Уже было произнесено прощальное слово, уже люди разбегались по своим местам, выполняя команды, снова собираясь в дорогу. Вот протопал раскрасневшийся Сагайда, вот пробежал, пригнувшись, Черныш, неловко тыча пистолет в кобуру и не попадая в нее. У дороги, среди пылающих маков, остался свежий холмик земли с маленьким граненым обелиском; пятиконечная звезда венчала его.
От влажной могилы еще шел пар, она дышала из-под обелиска дрожащим прозрачным маревом. Огромное солнце, согревавшее в этот день далекую трансильванскую сопку, грело своими щедрыми лучами и эту пирамидку свежей парной земли, черную, внезапно выросшую у дороги на расстоянии пушечного выстрела от Праги.
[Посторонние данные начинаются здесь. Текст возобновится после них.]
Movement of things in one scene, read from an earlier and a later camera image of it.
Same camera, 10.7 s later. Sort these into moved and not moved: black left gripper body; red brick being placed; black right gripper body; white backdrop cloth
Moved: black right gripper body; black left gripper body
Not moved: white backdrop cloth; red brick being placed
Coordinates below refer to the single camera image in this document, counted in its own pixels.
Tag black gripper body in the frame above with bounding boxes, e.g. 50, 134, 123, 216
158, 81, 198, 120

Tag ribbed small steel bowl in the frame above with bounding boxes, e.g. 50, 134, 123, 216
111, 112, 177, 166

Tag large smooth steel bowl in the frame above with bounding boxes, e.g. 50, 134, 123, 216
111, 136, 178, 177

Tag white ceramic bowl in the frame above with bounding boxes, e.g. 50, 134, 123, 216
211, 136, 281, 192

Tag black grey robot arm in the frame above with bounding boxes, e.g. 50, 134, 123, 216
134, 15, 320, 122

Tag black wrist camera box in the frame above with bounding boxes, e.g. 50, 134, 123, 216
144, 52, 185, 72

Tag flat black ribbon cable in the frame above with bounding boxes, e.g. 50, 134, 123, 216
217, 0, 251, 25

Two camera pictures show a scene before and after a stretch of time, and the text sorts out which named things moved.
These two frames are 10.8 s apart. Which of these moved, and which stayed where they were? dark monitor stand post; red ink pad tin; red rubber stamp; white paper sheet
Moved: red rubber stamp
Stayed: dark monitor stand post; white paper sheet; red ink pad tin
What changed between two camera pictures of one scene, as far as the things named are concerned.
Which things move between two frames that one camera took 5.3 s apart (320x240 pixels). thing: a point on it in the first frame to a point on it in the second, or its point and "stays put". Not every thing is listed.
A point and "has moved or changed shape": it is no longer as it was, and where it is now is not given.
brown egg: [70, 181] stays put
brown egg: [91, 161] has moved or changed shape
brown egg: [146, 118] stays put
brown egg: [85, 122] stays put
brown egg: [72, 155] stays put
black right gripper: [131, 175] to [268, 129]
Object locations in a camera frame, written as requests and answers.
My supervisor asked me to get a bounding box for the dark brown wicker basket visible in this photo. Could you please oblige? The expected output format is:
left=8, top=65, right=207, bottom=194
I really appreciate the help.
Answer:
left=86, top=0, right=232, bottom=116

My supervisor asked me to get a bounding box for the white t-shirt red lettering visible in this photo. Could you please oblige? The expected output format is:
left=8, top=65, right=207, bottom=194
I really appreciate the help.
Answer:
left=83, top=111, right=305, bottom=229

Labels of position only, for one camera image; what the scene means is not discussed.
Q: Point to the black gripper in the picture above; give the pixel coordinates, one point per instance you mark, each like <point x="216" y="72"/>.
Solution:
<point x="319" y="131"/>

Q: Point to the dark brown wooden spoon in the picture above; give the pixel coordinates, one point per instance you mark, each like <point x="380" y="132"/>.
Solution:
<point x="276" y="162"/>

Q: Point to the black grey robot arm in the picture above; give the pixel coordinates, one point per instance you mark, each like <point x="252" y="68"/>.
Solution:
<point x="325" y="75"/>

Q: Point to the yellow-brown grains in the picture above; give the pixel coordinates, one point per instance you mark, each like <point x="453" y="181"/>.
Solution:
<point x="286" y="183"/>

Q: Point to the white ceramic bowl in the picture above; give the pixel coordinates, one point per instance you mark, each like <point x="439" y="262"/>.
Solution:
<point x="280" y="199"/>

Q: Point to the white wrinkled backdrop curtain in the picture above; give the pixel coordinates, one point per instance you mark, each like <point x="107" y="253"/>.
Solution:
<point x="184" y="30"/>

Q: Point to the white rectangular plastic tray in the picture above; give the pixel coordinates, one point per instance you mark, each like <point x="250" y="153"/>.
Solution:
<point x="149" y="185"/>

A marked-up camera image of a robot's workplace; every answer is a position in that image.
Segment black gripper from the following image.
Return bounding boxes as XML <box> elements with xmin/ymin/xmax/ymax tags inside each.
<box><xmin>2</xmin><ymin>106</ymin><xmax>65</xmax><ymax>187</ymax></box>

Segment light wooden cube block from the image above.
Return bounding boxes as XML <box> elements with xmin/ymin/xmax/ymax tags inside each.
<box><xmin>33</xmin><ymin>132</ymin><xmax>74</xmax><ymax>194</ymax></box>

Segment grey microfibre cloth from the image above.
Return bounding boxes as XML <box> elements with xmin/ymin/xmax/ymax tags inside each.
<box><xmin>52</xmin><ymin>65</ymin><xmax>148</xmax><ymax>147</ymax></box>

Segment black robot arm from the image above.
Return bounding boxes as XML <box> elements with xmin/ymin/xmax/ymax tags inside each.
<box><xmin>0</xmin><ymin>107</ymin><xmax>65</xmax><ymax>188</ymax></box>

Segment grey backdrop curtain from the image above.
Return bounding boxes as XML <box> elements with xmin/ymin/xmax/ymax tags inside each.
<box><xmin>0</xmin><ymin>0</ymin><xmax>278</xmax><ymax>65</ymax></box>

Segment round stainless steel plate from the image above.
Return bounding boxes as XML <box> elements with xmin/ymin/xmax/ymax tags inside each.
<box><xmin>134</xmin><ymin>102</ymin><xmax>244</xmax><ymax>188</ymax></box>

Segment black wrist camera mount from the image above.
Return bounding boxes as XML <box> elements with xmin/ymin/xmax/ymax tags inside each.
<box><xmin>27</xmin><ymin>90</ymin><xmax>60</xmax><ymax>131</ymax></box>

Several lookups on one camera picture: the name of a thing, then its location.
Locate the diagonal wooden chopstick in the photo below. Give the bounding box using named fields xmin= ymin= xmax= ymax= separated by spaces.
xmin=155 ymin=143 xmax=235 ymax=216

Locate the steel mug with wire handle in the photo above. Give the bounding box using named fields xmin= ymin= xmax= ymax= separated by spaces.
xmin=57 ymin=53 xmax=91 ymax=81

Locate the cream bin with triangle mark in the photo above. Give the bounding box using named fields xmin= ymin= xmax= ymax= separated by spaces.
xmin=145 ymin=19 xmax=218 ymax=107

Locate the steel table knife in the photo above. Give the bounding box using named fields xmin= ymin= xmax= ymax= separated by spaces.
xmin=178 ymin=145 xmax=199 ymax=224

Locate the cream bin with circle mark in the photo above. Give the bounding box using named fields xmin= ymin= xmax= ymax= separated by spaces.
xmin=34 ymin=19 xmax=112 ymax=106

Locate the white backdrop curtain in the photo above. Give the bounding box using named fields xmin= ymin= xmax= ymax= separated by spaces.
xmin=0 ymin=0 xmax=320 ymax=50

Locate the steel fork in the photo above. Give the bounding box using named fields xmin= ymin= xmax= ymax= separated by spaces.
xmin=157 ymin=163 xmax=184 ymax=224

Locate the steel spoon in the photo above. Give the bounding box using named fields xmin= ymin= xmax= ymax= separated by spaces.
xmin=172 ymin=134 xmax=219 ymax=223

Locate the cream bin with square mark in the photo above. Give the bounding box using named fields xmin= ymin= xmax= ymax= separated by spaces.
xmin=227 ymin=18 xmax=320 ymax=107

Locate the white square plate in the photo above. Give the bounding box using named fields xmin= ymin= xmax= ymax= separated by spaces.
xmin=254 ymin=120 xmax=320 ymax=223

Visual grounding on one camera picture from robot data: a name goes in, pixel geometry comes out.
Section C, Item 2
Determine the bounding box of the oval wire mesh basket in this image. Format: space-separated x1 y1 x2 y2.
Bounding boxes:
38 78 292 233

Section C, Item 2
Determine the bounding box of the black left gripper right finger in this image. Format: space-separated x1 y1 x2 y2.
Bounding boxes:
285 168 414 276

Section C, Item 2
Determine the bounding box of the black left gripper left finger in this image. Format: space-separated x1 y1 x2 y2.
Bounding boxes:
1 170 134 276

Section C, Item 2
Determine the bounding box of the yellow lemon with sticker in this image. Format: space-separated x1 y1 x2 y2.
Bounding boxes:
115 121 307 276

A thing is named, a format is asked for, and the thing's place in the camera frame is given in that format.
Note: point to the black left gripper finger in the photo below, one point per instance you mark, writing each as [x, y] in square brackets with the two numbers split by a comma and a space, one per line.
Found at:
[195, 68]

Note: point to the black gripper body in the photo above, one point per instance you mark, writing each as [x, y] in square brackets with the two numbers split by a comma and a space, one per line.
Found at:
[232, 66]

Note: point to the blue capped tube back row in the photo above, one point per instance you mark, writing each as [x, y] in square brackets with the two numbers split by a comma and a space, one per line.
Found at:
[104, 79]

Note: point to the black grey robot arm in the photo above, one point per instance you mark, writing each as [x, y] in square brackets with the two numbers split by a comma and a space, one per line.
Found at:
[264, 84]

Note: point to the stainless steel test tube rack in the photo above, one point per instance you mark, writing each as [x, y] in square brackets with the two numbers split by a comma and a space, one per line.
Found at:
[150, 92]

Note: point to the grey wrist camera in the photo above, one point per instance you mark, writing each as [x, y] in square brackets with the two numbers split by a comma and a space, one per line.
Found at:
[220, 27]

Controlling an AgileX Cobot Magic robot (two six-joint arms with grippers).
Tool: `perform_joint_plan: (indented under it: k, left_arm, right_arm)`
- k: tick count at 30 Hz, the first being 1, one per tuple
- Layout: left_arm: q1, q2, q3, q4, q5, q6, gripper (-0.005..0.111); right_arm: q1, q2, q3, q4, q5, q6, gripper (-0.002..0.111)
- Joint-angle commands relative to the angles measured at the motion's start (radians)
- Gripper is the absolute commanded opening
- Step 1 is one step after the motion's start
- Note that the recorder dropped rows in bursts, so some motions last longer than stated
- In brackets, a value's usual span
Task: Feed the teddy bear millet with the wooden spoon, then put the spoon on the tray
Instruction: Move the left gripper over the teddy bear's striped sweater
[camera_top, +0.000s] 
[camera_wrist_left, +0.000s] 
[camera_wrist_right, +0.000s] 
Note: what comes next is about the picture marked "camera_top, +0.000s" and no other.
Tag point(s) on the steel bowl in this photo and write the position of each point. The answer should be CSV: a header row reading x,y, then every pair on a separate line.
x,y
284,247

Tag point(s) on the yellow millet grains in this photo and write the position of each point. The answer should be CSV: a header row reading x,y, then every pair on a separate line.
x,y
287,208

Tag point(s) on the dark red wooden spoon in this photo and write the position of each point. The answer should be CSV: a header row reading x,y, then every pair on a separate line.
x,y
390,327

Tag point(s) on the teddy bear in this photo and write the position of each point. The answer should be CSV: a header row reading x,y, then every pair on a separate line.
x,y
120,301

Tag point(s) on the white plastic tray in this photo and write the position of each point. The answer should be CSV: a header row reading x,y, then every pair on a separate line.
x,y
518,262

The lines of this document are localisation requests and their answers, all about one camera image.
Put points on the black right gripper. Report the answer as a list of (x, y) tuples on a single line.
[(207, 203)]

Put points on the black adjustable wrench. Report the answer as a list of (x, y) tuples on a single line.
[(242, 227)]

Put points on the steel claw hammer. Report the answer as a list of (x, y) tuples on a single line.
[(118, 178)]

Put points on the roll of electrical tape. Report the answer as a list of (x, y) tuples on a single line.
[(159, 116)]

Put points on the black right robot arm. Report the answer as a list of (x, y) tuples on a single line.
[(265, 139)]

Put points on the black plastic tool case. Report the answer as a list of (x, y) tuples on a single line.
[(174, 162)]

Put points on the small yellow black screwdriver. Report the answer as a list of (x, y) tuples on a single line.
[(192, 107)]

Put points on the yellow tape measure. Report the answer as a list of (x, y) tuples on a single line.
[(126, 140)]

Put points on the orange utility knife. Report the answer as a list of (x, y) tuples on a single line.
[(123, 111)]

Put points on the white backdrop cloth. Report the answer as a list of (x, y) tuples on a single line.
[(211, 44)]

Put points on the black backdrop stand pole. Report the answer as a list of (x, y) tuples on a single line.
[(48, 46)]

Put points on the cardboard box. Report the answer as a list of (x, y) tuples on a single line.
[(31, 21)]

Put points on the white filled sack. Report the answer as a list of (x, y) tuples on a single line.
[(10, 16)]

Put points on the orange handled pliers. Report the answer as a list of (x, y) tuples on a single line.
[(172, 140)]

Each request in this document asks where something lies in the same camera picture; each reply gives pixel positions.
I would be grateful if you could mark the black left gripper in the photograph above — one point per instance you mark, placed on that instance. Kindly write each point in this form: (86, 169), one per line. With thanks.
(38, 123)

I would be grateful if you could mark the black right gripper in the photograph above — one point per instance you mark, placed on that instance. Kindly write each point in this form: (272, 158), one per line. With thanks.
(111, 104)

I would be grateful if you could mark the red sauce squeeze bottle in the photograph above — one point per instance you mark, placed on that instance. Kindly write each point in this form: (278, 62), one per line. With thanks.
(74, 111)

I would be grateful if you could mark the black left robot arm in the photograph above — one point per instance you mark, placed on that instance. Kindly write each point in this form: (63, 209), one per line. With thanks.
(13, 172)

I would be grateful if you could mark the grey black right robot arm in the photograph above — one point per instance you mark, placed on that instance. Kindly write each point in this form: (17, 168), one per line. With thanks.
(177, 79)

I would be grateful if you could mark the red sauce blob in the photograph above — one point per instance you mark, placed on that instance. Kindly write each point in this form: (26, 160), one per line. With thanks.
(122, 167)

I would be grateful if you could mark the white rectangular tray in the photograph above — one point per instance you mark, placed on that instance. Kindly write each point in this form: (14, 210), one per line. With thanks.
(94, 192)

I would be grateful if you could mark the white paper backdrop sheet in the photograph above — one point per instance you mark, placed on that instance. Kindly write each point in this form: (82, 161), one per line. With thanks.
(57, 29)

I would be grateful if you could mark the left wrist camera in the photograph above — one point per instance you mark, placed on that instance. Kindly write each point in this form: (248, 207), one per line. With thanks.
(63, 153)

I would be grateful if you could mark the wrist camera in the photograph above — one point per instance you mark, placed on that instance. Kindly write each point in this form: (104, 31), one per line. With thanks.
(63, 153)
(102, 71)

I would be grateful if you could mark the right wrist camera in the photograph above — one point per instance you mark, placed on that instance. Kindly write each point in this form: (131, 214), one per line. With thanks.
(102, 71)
Будет так: под вечер из окружающих сел придут на поле боя чехи и чешки. Они найдут братскую могилу погибших, любовно обложат ее красными маками. Молча, как в немой присяге, всю ночь будут стоять они над ней со свечами в руках. И то, о чем передумают чешские девушки в эту майскую ночь, уже не забудут они никогда. Никакая жара не высушит цветы на могиле: ежедневно сменяемые, они всегда будут живыми.
А еще позднее в истории полка под датой 9 мая 1945 года появится лаконичная запись:
«Бой в Долине Красных Маков».
Команда строиться вывела Маковея из минутного забытья. Он сразу вспомнил, что у него есть автомат, что у него есть конь по кличке «Мудрый», что где-то на повозке лежат его аппараты и мотки красного кабеля.
Где же «Мудрый»?
«Мудрого» подвел к нему Роман Блаженко. Сам поправил седло, сам подтянул подпругу.
Когда полк двинулся своим привычным порядком в прежнем направлении, к Маковею подъехал Черныш, Потемневший, заросший, сразу постаревший. Крепко, словно навсегда, сжаты губы. Сухой антрацитовый блеск в запавших глазах. Голова опущена на грудь, плечи остро подняты, словно лежат за ними сложенные крылья…
С километр ехали молча, колено к колену. И даже это суровое молчание сближало их. Потом как-то невзначай переглянулись покрасневшими скорбными глазами.
«Маковей, это ты рядом со мной?»
«Это я, лейтенант».
И оба вдруг поняли, что отныне будут до боли близки и дороги друг другу, еще ближе и дороже, чем раньше.
Всю дорогу их видели рядом.
В первом же поселке, через который проходил полк после боя, минометчики увидели шуриного коня. Он стоял на площади среди громкоговорителей, высоко подняв голову, окруженный чехами и чешками. Сбруя на нем уже была в порядке, седло на месте. Радостные, шумливые, как птенцы, ребятишки толпились вокруг коня, наперебой хватались за стремена, просили отцов, чтобы подсадили в седло. Взрослые подсаживали их по очереди. Каждую минуту в седле появлялся, счастливо оглядываясь вокруг, новый светловолосый всадник или юная храбрая всадница. Вся залитая солнцем площадь звенела звонким детским щебетом.